Some of the information in this post comes from The Preservation and Reuse of Historic Gas Stations (National Park Service – US Department of the Interior). This is something that we might have referred to in the past as, “for reals.”
“Unless your tank is empty, gasoline stations rarely attract attention. Yet, for the past hundred years gas stations have occupied prime locations on main streets and suburban corners, on small town roads, and along early highways. They are one of America’s most common commercial building types and are emblematic of the twentieth century. Surviving historic stations are physical reminders of the transportation revolution and the influence of increased mobility on the landscape. They are a reflection of car culture, pop culture, corporate standardization, and an era of customer service that today seems quaint.” The National Park Service is trying to retain this part of America for future generations to experience.
Remember when you drove up to a gas pump and an attendant would ask how much gas you wanted, either in dollars or gallons, and what kind you wanted? By what kind, he meant octane level. Then, the attendant would switch on the pump, set the dials back to zero, dispense the gas, and collect your money, since credit cards weren’t quite in vogue, except for actual gasoline credit cards. He would make change on the spot from a coin dispenser on his belt, or he’d disappear into the office to return with your change.

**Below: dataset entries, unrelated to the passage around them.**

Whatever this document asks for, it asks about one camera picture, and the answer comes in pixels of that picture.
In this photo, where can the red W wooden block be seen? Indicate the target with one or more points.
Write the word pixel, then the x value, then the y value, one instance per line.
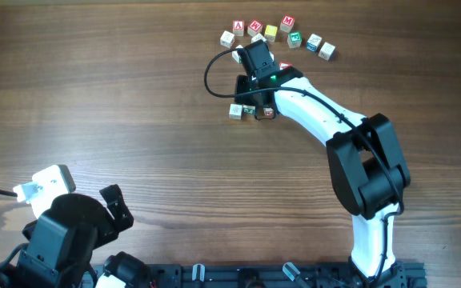
pixel 254 27

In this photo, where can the plain wooden block red side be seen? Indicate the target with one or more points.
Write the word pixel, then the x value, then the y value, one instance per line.
pixel 227 39

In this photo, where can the red M wooden block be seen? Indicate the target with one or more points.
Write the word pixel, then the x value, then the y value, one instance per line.
pixel 287 23

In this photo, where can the plain engraved wooden block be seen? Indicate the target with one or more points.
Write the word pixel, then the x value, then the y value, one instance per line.
pixel 235 111

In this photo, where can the plain wooden block green side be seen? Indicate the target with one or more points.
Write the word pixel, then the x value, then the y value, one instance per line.
pixel 268 112

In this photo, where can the red A wooden block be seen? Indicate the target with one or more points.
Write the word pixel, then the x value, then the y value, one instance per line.
pixel 283 65

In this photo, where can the blue L wooden block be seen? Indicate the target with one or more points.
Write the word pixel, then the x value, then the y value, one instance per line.
pixel 327 50

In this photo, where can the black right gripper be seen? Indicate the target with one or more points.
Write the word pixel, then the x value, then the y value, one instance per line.
pixel 241 83

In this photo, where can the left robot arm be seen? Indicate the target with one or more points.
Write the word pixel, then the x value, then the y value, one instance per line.
pixel 60 244

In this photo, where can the yellow wooden block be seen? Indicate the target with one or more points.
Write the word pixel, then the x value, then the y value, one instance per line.
pixel 270 33

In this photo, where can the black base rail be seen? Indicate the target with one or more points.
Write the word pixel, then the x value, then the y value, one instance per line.
pixel 323 275

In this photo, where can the blue H wooden block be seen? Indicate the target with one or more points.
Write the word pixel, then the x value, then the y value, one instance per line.
pixel 258 37

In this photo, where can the red A block far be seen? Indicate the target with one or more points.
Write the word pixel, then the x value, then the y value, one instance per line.
pixel 238 27

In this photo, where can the green J wooden block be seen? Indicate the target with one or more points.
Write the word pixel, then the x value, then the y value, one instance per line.
pixel 249 109

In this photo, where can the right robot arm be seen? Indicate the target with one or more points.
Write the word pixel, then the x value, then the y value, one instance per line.
pixel 367 167

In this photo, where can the green top wooden block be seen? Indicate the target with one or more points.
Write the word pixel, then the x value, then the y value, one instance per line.
pixel 294 39

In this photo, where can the blue P wooden block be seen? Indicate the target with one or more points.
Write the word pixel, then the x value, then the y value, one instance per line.
pixel 313 42

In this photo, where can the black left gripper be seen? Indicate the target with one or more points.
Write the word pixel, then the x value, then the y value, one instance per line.
pixel 121 216

In addition to pumping your gas, the attendant would regularly wash the windshield and check your tire air pressure. He’d also ask whether you’d like the oil checked. He’d do all that and the average price of a gallon of gas was between twenty-five and thirty cents a gallon. And certainly, you can’t forget the “price wars” or extra incentives, like drinking glasses, towels, kid’s toys and other loyalty awards, like trading stamps form S&H or Gold Bell.
The most sought after incentives were collector coin sets most of which were produced by the Franklin Mint.
Maps were a very important part of every journey, and the gas stations were the places to go whenever you needed a specific map. Generally, the stations stocked state maps, and perhaps adjacent state maps as well, but if you were traveling a long distance, stopping to get those maps was vital to a successful journey.
Almost every gas station had a service bay and an on-sight mechanic who could fix whatever might be wrong with your car while you waited. There were cans of oil on display along with tires, batteries and windshield wipers. In addition, the stations had a bevy of coin operated vending machines with beverages, candy, sandwiches available along with personal products in the bathrooms.
After World War II, the “rectangular box” gas station profile using concrete blocks was most prevalent. By the 1960s, that design was being replaced with gently sloping shingled roofs, brick and stone facades and ornaments, including signage, fabricated from aluminum and molded plastic.
I forgot how charming (and inexpensive) filling your gas tank used to be.